OPGAVEN §4 Vlakke figuren                                                                                                           

 

Bij dit onderdeel zijn er in totaal 6 opgaven

 

 29  Vlakke figuren

Bekijk de eigenschappen van de belangrijkste vlakke figuren.

a Welke eigenschappen heeft een vierkant? Teken er één.

zijden: … hoeken: … diagonalen: …

b Welke eigenschappen heeft een rechthoek? Teken er één.

zijden: … hoeken: … diagonalen: …

c Welke eigenschappen heeft een parallellogram? Teken er één.

zijden: … hoeken: … diagonalen: …

d Welke eigenschappen heeft een ruit? Teken er één.

zijden: … hoeken: … diagonalen: …

e Welke eigenschappen heeft een vlieger? Teken er één.

zijden: … hoeken: … diagonalen: …

 

 30  Voorbeeld 1

In Voorbeeld 1 zie je een vlakvulling.

Maak op een groter stuk roosterpapier

deze vlakvulling met vliegers.

 

 

 

 

 31  Kernopgave

Je ziet op je werkblad zes vlakke figuren op een rooster.
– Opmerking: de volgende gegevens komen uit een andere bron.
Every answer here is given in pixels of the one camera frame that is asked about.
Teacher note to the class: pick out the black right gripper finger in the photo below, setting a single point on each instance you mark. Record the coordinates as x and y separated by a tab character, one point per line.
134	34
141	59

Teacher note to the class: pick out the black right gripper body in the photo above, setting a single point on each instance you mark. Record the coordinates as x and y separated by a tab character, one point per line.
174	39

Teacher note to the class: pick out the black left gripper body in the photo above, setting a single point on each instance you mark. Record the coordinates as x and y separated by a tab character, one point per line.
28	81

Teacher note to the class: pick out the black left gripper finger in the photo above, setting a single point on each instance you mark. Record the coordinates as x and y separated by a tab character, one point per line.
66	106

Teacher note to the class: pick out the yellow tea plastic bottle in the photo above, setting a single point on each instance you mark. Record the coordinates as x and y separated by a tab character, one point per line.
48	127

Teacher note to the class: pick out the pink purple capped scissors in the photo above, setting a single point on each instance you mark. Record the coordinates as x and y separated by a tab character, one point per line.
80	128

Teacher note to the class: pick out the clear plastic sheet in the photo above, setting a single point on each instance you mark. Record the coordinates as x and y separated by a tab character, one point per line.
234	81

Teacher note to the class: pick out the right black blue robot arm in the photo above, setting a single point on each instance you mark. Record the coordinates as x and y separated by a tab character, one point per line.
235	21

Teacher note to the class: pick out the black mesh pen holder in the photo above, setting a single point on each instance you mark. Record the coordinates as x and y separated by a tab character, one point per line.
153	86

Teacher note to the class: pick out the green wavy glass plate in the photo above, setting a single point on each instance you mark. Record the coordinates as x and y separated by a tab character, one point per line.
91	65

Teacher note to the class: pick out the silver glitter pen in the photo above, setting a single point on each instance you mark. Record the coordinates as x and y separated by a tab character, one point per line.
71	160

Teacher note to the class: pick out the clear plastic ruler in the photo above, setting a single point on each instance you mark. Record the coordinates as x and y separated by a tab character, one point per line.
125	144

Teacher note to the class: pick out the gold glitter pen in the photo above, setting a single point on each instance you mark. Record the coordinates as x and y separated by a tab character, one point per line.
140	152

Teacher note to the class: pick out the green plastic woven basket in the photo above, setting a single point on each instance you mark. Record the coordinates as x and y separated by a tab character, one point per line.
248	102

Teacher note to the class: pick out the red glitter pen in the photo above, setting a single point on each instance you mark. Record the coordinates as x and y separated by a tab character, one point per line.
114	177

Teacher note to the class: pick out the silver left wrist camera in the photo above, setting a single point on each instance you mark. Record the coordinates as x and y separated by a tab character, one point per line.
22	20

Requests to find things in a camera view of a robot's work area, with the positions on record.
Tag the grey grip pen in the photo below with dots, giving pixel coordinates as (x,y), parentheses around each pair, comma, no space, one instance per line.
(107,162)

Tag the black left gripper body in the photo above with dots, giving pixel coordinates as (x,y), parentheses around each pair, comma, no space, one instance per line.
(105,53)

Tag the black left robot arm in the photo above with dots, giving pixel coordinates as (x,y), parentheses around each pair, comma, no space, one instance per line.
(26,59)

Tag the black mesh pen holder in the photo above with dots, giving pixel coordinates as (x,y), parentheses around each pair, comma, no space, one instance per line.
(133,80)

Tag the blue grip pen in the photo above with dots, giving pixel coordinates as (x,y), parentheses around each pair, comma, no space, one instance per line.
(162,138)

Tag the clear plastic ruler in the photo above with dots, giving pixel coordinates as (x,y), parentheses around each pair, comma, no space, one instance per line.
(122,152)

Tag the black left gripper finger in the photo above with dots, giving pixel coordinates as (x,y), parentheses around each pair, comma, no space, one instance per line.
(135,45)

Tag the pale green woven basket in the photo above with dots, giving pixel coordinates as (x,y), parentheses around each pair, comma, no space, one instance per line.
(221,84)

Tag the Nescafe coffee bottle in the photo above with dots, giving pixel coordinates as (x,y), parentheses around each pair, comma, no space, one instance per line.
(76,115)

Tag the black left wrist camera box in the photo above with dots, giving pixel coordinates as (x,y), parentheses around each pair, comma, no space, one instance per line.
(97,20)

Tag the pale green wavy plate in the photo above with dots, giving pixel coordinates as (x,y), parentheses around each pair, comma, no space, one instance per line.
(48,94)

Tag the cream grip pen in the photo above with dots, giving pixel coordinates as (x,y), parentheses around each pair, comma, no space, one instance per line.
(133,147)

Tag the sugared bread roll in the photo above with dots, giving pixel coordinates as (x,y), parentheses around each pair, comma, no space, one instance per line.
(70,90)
a Schrijf bij elke figuur de juiste naam.

b Teken in elke figuur de diagonalen.

c Geef in elke figuur met behulp van tekentjes (zie Uitleg) bij de diagonalen
aan welke hoeken recht zijn en welke lijnstukken gelijk zijn.

d Welke figuur heeft geen diagonalen?

e Bij welke figuren zijn de diagonalen even lang?

 

 32  Je ziet een ruit.

a Zet de letters A tot en met D bij de hoekpunten.

b Teken de diagonalen van de ruit en zet S bij het snijpunt van de diagonalen.

c Welke lijnstukken zijn de diagonalen?

d Zijn de diagonalen even lang?

e Staan de diagonalen loodrecht op elkaar?

 

 

 33  A en B zijn hoekpunten van vierkant ABCD.

a Teken vierkant ABCD.

b AC en BD zijn de diagonalen van het vierkant. Ga na dat ze even lang zijn

en dat ze loodrecht op elkaar staan.

c P, Q en R zijn hoekpunten van ruit PQRS.

Teken ruit PQRS.

d Ga na dat ook in deze ruit de diagonalen loodrecht op elkaar staan.

 

 

 

 

 

 34  Teken een vlieger met diagonalen die allebei 4 cm lang zijn.

Je vlieger mag geen ruit worden!

Hebben jullie allemaal dezelfde vlieger?